GIVEN DATA
----

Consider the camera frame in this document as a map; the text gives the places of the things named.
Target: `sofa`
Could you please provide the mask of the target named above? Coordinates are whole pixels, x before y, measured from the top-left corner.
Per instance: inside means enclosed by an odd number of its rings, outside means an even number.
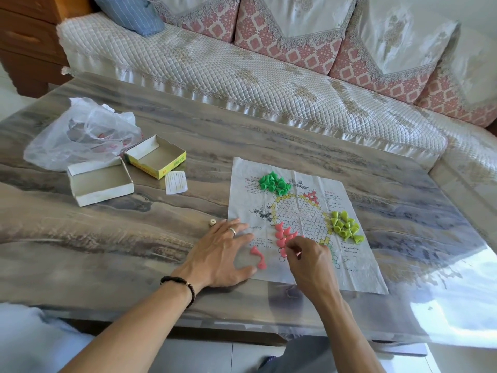
[[[497,251],[492,39],[402,0],[144,2],[164,21],[153,35],[110,12],[61,23],[65,72],[410,157]]]

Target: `table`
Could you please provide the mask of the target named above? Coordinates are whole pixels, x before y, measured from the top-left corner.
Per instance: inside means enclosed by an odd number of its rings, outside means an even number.
[[[79,208],[65,173],[22,158],[74,96],[187,150],[188,192],[129,166],[134,194]],[[497,347],[497,257],[413,160],[94,74],[1,124],[0,301],[115,319],[227,216],[234,156],[344,183],[390,292],[342,293],[367,338]],[[325,334],[300,291],[257,280],[207,288],[178,325]]]

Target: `yellow box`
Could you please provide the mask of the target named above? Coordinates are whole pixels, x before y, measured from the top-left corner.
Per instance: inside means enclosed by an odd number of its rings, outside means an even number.
[[[167,140],[153,135],[124,152],[129,163],[161,179],[186,159],[186,151]]]

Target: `white plastic bag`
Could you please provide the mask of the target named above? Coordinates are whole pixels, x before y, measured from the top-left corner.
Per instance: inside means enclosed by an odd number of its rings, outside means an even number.
[[[89,98],[71,98],[71,107],[24,150],[24,159],[43,169],[64,171],[85,161],[108,161],[142,139],[132,112],[117,114]]]

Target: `cardboard box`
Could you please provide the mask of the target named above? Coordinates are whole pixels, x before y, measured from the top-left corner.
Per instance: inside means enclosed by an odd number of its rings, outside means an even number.
[[[88,161],[67,167],[72,195],[80,207],[135,192],[121,157],[101,162]]]
[[[161,179],[186,159],[186,151],[153,135],[124,153],[129,163]]]

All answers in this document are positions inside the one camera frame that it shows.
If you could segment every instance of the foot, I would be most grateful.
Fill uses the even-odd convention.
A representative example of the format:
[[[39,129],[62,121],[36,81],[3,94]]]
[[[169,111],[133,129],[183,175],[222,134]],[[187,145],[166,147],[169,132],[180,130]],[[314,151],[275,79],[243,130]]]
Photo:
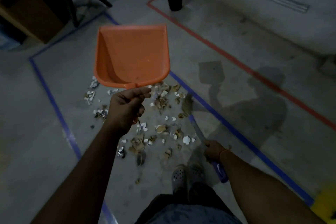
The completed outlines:
[[[188,178],[190,185],[192,186],[195,182],[201,182],[206,184],[204,169],[199,164],[191,164],[189,166]]]
[[[171,176],[171,186],[173,193],[180,188],[187,188],[187,167],[185,165],[178,165]]]

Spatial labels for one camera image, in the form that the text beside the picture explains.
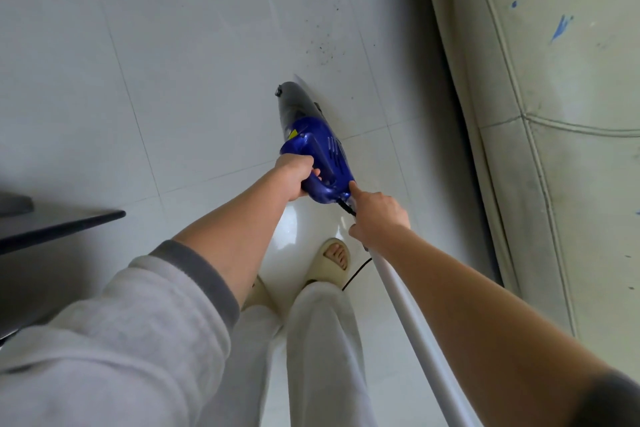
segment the pant leg
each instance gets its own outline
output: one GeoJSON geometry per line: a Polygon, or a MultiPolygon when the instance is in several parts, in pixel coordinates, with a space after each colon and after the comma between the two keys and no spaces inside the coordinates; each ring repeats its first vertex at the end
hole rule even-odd
{"type": "Polygon", "coordinates": [[[244,310],[231,333],[231,354],[217,393],[204,407],[198,427],[258,427],[271,366],[271,340],[282,321],[268,307],[244,310]]]}
{"type": "Polygon", "coordinates": [[[375,426],[360,334],[346,294],[326,282],[306,286],[287,327],[291,427],[375,426]]]}

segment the hand
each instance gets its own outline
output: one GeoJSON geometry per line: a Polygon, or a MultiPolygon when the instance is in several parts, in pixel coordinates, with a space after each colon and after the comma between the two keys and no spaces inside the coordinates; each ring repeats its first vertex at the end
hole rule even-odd
{"type": "Polygon", "coordinates": [[[349,229],[349,235],[365,247],[376,248],[376,243],[388,236],[389,231],[400,226],[411,229],[409,215],[391,196],[381,192],[365,192],[351,181],[351,197],[356,201],[356,224],[349,229]]]}
{"type": "Polygon", "coordinates": [[[307,195],[300,188],[300,183],[307,179],[311,172],[320,176],[320,169],[314,169],[314,158],[310,155],[282,154],[276,161],[274,171],[282,176],[289,201],[307,195]]]}

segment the blue stain
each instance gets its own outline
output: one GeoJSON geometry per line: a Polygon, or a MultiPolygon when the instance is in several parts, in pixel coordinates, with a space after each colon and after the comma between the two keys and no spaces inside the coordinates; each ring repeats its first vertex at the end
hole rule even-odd
{"type": "Polygon", "coordinates": [[[564,34],[566,27],[572,20],[573,16],[568,18],[564,14],[562,14],[562,17],[560,18],[560,24],[558,24],[558,28],[556,29],[554,36],[551,38],[551,42],[555,41],[557,37],[560,37],[562,34],[564,34]]]}

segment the blue handheld vacuum cleaner
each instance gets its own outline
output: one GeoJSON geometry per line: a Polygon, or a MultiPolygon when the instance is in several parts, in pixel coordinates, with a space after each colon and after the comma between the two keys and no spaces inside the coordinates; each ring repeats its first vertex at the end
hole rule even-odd
{"type": "Polygon", "coordinates": [[[317,203],[338,203],[347,213],[355,215],[348,205],[353,175],[340,140],[324,119],[320,106],[294,82],[279,85],[276,96],[285,138],[280,154],[310,155],[314,167],[320,169],[322,179],[312,173],[302,181],[302,189],[317,203]]]}

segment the sleeve
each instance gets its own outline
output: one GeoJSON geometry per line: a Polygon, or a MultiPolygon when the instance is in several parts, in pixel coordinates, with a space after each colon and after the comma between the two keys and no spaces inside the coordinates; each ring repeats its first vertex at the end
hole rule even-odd
{"type": "Polygon", "coordinates": [[[640,426],[640,386],[619,372],[599,378],[570,427],[640,426]]]}
{"type": "Polygon", "coordinates": [[[134,259],[100,296],[0,350],[0,425],[190,425],[217,390],[239,306],[175,241],[134,259]]]}

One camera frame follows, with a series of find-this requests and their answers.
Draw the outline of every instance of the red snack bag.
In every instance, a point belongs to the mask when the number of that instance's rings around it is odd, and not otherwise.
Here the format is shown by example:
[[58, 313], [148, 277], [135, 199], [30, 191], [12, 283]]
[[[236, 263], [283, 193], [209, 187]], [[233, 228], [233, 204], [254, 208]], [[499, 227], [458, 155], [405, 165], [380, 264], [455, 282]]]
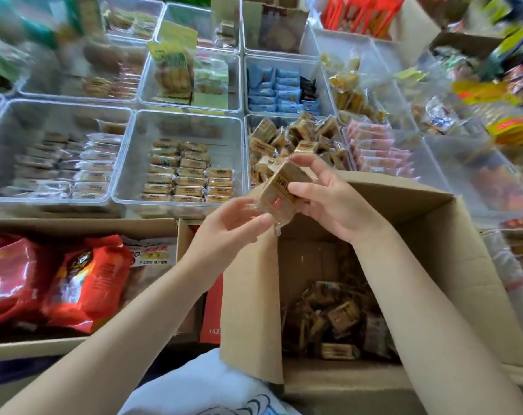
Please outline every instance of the red snack bag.
[[0, 322], [41, 319], [57, 264], [44, 246], [19, 236], [0, 236]]
[[133, 253], [117, 235], [85, 240], [65, 255], [42, 307], [50, 326], [92, 333], [117, 312]]

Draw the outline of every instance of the yellow and red bag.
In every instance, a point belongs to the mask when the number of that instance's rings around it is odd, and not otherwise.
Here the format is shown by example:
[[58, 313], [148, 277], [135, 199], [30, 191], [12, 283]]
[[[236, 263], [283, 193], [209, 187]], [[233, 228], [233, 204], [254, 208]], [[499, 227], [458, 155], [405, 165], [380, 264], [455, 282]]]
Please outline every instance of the yellow and red bag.
[[65, 255], [42, 311], [50, 326], [92, 333], [118, 310], [133, 253], [117, 235], [86, 239]]

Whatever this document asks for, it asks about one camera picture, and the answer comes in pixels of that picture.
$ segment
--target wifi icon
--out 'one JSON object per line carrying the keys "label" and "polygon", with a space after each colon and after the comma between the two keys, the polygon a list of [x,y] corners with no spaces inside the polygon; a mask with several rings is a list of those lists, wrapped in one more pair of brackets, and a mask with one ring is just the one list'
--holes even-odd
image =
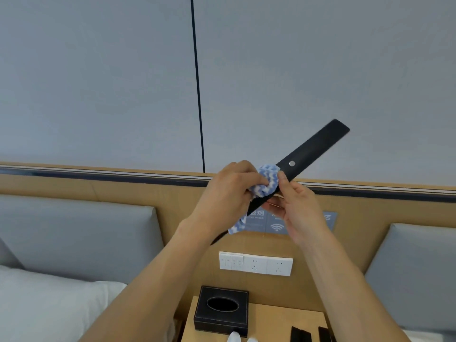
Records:
{"label": "wifi icon", "polygon": [[271,225],[271,228],[276,231],[276,232],[279,232],[281,231],[283,228],[285,228],[284,226],[282,226],[282,224],[272,224]]}

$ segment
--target person's right hand
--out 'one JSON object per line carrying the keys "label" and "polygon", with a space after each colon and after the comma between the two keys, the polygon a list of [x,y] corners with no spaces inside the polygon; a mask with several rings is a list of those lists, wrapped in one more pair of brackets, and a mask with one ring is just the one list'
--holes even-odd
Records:
{"label": "person's right hand", "polygon": [[274,196],[262,207],[283,219],[291,239],[304,246],[315,232],[326,228],[322,209],[312,190],[295,181],[289,182],[282,171],[278,177],[283,198]]}

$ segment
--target cleaning cloth
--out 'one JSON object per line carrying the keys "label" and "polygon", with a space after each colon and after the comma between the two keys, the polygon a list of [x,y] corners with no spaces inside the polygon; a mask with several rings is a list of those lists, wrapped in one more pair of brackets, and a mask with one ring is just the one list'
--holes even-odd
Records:
{"label": "cleaning cloth", "polygon": [[[277,186],[279,185],[279,179],[277,178],[277,174],[280,168],[278,166],[272,164],[265,164],[257,169],[257,171],[268,179],[269,185],[255,185],[250,187],[248,190],[252,192],[253,198],[257,197],[264,197],[266,195],[270,195],[275,192]],[[240,232],[245,229],[245,222],[247,221],[247,214],[242,216],[237,223],[232,226],[228,232],[230,234],[234,234]]]}

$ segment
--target black leather holder
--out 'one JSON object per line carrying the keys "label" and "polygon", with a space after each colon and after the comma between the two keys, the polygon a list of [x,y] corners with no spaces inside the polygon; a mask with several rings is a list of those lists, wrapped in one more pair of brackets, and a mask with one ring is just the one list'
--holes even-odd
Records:
{"label": "black leather holder", "polygon": [[193,322],[196,330],[247,337],[248,291],[202,286]]}

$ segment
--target bed headboard
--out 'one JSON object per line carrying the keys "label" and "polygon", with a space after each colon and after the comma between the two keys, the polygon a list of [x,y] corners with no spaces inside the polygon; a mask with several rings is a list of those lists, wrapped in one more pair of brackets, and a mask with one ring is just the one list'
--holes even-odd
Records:
{"label": "bed headboard", "polygon": [[366,280],[402,327],[456,331],[456,228],[392,224]]}
{"label": "bed headboard", "polygon": [[0,195],[0,264],[129,283],[162,250],[154,207]]}

----

YOUR TASK
Count of lines in the data above that contain the string "text": give this number and no other words.

COMPLETED EXERCISE
2